= Peter Schnell (computer scientist) =

German computer scientist and entrepreneur

Peter M. Schnell (born 10 June 1938 in Berlin) is a German computer scientist, founder of Software AG and long-time chairman of the Vorstand, executive board.

== Life ==
He grew up in Alsbach-Hähnlein near Darmstadt. Schnell was impressed by the IBM 650, the first commercial mainframe computer that Alwin Walther had procured for Technische Universität Darmstadt (TU Darmstadt). He then studied physics and mathematics at TU Darmstadt. In 1965 he graduated with a diplom in mathematics under Walther. Already as a student he gave courses in programming languages and worked as a freelance programmer for Euratom and at the German Computer Center in Darmstadt.

He was one of the best Go players in Europe.

== Software AG ==
In 1969, together with five other colleagues from the Institute for Applied Information Processing (AIV), Schnell founded Software AG in Darmstadt out of a garage with a starting capital of 6.000 German Mark and several patents. Among the colleagues was Peter Pagé, who left the company in 1992 after differences with Schnell. In the company, Schnell designed and developed the Adabas (Adaptable Database System) database management system. The mathematician based his concept on the NF² database model (NF² stands for NFNF = non first normal form). In 1971, the high-performance system was put into operation for the first time at Westdeutsche Landesbank. Schnell was responsible for the maintenance and further development of Adabas for mainframe systems of IBM and Siemens AG. The system was later used by numerous customers on the operating system platforms VMS from DEC, various Unix systems, Linux and Windows. Adabas is the fastest commercially available database management system in the world.

In 1996, the sole shareholder retired from the Vorstand of Software AG and did not move to the supervisory board. At that time, Software AG had 28 subsidiaries in 80 countries, more than 3,300 employees were employed and sales revenues at that time amounted to approximately 800 million German Mark.

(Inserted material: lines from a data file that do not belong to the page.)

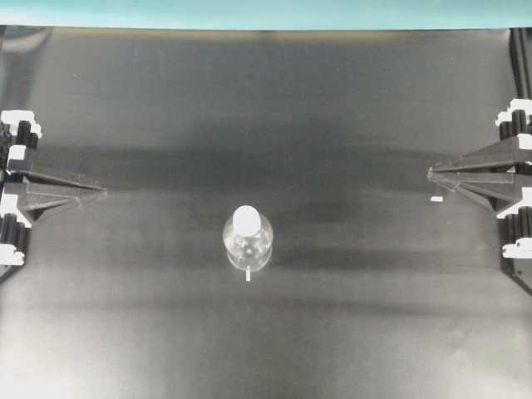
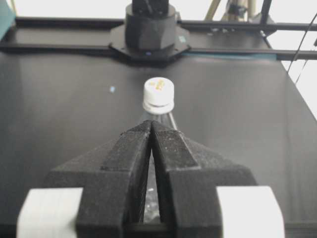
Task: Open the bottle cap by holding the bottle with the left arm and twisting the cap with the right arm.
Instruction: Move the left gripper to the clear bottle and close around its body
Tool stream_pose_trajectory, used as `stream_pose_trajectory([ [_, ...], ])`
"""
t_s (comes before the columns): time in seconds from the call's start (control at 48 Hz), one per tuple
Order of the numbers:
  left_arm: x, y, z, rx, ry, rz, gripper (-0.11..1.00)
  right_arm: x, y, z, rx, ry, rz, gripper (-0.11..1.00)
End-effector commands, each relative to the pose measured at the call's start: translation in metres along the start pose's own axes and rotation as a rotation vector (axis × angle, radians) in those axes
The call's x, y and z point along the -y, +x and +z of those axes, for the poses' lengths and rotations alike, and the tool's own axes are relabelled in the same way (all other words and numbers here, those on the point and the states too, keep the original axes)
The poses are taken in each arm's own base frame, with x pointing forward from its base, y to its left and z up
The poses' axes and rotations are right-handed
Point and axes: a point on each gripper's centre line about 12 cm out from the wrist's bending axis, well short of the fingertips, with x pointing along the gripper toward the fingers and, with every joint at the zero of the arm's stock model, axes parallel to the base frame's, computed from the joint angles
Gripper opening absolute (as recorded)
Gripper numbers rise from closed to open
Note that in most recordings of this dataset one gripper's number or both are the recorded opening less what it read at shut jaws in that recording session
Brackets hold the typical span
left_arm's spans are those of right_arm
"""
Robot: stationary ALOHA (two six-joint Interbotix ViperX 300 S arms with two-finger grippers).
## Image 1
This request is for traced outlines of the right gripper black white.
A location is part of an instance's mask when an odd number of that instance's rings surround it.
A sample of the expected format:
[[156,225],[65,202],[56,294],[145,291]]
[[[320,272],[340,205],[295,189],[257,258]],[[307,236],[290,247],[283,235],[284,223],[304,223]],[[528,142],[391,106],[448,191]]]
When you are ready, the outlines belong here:
[[[500,141],[436,163],[430,181],[485,205],[505,222],[502,254],[531,258],[531,101],[514,99],[498,114]],[[505,173],[491,173],[504,168]]]

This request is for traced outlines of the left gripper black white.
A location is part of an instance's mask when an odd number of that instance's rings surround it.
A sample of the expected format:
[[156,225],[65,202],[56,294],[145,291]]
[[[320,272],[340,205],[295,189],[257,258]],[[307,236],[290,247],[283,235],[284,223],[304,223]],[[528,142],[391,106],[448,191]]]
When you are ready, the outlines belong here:
[[[1,265],[23,266],[29,228],[106,196],[87,176],[47,165],[36,151],[42,130],[32,111],[1,112]],[[58,185],[22,183],[22,176]]]

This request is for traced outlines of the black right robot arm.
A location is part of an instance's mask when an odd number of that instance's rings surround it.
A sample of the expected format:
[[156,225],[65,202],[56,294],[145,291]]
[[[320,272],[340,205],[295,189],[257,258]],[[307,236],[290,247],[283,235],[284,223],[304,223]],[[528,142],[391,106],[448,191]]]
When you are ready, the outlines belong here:
[[510,30],[517,97],[501,111],[492,145],[433,165],[427,179],[482,204],[505,227],[502,255],[531,258],[531,30]]

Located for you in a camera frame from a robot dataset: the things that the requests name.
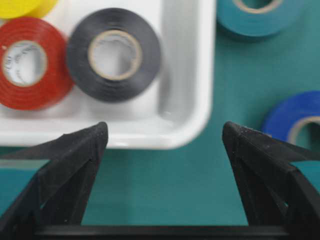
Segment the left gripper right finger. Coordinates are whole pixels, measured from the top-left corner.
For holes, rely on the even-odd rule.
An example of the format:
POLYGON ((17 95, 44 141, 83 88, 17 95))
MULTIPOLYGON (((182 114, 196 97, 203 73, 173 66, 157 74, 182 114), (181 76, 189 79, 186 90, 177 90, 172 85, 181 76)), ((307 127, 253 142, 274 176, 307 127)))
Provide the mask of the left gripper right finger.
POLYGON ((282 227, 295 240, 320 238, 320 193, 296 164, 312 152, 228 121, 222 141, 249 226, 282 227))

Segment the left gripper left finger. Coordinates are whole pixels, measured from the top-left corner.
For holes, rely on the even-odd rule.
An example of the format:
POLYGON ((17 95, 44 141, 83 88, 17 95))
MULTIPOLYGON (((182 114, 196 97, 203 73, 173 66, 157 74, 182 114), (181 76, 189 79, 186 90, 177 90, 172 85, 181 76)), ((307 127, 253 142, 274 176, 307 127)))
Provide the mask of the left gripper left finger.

Schnell then became a founder of the Software AG Foundation, one of the largest private foundations in Germany with headquarters in Darmstadt. The foundation holds 29 percent of the shares of Software AG. Soon after leaving his company, he devoted himself entirely to the foundation's work. He is an anthroposophist, and the foundation supports projects in the field of youth, elderly and disabled work as well as in science, research, education and nature conservation, including the University of Witten-Herdecke and the Alanus University of Arts and Social Sciences in Bonn. Schnells work was strongly influenced by the teaching of Rudolf Steiner. One motive for Schnells social commitment was that he himself has two sons with intellectual disabilities.

== Awards ==
In 2002 he was awarded the Medal for Services to the Foundation System of the Federal Association of German Foundations for his foundation work by the President of Germany Johannes Rau. On 7 May 2009, Schnell was awarded the Federal Cross of Merit, 1st class.

He received an honorary doctorate from the Witten/Herdecke University.